Theodoor Christiaan Adriaan (Theo) Colenbrander (31 October 1841 in Doesburg – 28 May 1930 in Laag-Keppel) was Dutch architect, ceramist plaque painter, and designer, characterized as the first Dutch industrial designer.

== Life and work ==
Colenbrander was born on 31 October 1841, in Doesburg, where his father was one of the notables, who worked as commissioner, insurance agent, land agent, and director of the potato flour mill. Beside his regular school, he received additional education from the local city architect. In the late 1850s, he started working for the architect L. H. Eberson (1822–1889) in Arnhem, who later became the chief architect for Willem III. He participated in some architectural contests by the Maatschappij tot Bevordering der Bouwkunst, and received some honorable recommendations. In 1867, he moved to Paris where he assisted in the construction of the Dutch pavilion for the World Fair in Paris of 1867.
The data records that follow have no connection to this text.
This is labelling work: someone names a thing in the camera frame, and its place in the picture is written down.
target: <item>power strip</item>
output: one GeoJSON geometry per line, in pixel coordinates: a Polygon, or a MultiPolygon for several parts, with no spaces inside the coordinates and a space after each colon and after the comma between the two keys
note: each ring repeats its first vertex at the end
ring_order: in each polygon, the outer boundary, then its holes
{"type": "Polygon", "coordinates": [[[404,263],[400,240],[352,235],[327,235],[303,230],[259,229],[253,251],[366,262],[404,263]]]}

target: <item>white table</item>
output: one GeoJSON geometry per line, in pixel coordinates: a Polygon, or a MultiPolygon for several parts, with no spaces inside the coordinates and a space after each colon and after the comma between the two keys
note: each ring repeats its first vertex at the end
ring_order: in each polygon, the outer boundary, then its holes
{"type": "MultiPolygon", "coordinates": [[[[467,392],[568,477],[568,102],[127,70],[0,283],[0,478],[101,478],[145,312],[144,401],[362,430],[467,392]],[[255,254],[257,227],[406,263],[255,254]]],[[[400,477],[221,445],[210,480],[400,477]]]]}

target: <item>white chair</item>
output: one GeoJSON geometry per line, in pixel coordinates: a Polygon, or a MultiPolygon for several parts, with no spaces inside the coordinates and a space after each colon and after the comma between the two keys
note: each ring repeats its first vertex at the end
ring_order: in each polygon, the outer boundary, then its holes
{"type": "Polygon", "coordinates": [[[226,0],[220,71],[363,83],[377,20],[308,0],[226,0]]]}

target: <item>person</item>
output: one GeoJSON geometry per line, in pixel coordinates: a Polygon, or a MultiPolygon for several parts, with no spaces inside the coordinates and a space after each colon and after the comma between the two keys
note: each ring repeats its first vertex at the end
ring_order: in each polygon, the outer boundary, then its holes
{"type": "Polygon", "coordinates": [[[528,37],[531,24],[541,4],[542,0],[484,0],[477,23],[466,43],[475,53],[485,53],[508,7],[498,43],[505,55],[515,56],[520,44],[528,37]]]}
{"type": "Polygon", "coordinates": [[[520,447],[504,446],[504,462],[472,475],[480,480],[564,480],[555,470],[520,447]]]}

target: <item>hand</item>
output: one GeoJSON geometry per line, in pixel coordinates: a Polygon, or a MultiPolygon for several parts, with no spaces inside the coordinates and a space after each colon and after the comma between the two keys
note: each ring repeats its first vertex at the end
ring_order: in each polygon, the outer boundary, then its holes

Back in the Netherlands he settled in The Hague. From 1884 to 1888, he was designer and artistic director at the plaque factory Plateelbakkerij Rozenburg in The Hague. The Gemeentemuseum Den Haag recalls, that "Rozenburg pottery made a particularly important contribution to the transformation of Dutch decorative earthenware. This was due first and foremost to the architect T. A. C. Colenbrander (1841–1930), who designed a completely new and innovative range over the 1885 to 1889 period. His striking designs featured distinctively irregular shapes and fanciful decorative motifs, generally abstracted from nature and executed in an Expressionist palette."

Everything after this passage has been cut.